Monte Carlo computer simulation of sedimentation of charged hard spherocylinders

In this article we present a NVT Monte Carlo computer simulation study of sedimentation of an electroneutral mixture of oppositely charged hard spherocylinders (CHSC) with aspect ratio L/sigma = 5, where L and sigma are the length and diameter of the cylinder and hemispherical caps, respectively, for each particle. This system is an extension of the restricted primitive model for spherical particles, where L/sigma = 0, and it is assumed that the ions are immersed in an structureless solvent, i.e., a continuum with dielectric constant D. The system consisted of N = 2000 particles and the Wolf method was implemented to handle the coulombic interactions of the inhomogeneous system.

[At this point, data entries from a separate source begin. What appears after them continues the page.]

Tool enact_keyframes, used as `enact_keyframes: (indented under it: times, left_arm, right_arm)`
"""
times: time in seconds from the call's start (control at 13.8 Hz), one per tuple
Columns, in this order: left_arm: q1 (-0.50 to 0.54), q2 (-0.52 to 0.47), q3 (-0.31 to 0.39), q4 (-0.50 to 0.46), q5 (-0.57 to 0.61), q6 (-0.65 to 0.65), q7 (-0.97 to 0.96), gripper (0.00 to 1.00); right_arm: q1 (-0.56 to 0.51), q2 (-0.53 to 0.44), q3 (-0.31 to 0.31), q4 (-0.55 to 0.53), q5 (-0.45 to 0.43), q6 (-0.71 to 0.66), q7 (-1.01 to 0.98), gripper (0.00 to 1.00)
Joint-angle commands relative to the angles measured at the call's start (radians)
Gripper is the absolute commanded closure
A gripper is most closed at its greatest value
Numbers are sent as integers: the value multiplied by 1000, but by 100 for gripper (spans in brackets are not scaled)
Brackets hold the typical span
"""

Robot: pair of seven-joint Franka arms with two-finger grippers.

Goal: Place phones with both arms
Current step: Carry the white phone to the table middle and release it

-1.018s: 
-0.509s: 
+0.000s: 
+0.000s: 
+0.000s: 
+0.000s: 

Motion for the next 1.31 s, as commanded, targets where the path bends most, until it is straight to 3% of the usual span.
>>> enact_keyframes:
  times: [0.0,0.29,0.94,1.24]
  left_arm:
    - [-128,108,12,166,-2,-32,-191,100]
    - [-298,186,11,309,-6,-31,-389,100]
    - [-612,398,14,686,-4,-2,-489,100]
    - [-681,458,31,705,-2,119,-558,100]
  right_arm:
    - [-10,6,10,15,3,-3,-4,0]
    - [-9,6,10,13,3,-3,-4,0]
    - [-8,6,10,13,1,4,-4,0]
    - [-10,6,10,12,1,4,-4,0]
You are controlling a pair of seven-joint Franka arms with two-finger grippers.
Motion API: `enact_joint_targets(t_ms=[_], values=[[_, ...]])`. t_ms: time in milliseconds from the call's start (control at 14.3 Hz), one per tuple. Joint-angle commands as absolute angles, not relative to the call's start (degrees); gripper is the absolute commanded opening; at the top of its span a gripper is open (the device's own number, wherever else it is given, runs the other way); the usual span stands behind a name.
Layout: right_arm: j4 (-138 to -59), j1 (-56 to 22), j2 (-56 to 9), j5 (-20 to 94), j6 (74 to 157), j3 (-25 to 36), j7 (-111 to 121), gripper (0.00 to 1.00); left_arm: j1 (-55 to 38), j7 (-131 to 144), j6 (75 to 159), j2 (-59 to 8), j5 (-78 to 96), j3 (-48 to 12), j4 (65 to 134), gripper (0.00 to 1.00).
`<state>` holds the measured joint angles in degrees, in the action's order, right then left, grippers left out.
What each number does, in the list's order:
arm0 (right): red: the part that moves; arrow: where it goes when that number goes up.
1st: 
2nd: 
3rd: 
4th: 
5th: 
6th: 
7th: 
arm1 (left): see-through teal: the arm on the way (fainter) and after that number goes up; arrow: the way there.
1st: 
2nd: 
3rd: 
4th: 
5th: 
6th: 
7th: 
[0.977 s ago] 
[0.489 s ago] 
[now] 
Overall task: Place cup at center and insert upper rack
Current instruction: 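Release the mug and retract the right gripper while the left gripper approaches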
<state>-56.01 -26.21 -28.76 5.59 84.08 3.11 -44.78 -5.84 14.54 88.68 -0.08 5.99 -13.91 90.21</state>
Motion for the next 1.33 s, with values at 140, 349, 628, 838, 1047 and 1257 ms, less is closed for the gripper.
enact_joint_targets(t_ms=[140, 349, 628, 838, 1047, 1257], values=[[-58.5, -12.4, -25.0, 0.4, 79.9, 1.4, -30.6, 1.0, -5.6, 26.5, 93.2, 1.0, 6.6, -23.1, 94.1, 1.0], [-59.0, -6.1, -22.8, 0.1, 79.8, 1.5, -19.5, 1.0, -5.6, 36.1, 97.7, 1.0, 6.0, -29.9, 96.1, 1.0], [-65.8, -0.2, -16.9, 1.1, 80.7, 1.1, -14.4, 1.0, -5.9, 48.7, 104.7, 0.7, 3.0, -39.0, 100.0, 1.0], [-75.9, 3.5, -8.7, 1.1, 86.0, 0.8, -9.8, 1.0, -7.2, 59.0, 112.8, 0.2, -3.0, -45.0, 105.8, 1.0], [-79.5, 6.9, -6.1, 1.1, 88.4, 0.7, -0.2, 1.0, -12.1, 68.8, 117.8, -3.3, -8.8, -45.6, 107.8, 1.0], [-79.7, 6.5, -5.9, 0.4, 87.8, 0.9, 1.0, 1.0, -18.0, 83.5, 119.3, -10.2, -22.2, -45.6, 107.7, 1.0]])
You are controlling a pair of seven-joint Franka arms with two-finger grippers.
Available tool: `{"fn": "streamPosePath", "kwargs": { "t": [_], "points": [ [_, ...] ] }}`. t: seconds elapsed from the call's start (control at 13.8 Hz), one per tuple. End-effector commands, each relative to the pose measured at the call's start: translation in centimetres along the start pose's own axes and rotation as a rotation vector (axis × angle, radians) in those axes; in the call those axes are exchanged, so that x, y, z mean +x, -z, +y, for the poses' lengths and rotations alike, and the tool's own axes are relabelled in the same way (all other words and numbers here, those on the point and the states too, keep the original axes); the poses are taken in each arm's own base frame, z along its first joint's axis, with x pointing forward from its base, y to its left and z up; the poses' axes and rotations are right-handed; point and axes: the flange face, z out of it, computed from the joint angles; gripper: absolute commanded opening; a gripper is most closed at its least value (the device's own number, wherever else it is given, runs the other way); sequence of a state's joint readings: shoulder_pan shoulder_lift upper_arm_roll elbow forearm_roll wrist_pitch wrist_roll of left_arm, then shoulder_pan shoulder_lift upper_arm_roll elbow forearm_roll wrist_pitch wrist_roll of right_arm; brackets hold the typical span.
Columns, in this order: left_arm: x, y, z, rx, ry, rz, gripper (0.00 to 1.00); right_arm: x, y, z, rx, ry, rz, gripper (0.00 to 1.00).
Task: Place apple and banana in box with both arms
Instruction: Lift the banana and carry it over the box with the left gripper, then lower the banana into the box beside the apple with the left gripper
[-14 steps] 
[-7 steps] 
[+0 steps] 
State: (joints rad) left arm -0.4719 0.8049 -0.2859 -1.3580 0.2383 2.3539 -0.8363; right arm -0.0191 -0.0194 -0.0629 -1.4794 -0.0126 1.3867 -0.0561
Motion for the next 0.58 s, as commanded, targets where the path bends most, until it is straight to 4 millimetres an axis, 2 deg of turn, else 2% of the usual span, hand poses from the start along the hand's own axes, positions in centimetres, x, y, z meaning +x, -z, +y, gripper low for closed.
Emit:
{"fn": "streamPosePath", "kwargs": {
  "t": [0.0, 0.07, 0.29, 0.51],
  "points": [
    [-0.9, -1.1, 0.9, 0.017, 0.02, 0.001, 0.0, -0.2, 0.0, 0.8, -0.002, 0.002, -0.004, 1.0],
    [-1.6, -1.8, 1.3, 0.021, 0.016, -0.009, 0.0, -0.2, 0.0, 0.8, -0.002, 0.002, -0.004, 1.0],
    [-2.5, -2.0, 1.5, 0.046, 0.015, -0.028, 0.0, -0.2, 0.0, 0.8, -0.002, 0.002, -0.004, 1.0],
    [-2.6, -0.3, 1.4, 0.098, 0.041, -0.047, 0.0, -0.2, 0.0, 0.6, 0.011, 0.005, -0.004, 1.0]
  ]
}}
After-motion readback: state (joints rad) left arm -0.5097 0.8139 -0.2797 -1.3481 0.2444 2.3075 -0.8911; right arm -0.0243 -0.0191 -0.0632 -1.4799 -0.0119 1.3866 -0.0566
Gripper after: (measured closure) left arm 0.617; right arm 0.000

Results are presented for different values of the strength ratio between the gravitational and electrostatic interactions, Gamma = (mg sigma)/(e(2)/D sigma), where m is the mass per particle, e is the electron's charge and g is the gravitational acceleration value. A semi-infinite simulation cell was used with dimensions L-x approximate to L-y and L-z = 5L(x), where L-x, L-y, and L-z are the box dimensions in Cartesian coordinates, and the gravitational force acts along the z-direction. Sedimentation effects were studied by looking at every layer formed by the CHSC along the gravitational field. By increasing Gamma, particles tend to get more packed at each layer and to arrange in local domains with an orientational ordering along two perpendicular axis, a feature not observed in the uncharged system with the same hard-body geometry. This type of arrangement, known as tetratic phase, has been observed in two-dimensional systems of hard-rectangles and rounded hard-squares. In this way, the coupling of gravitational and electric interactions in the CHSC system induces the arrangement of particles in layers, with the formation of quasi-two dimensional tetratic phases near the surface. (C) 2014 AIP Publishing LLC.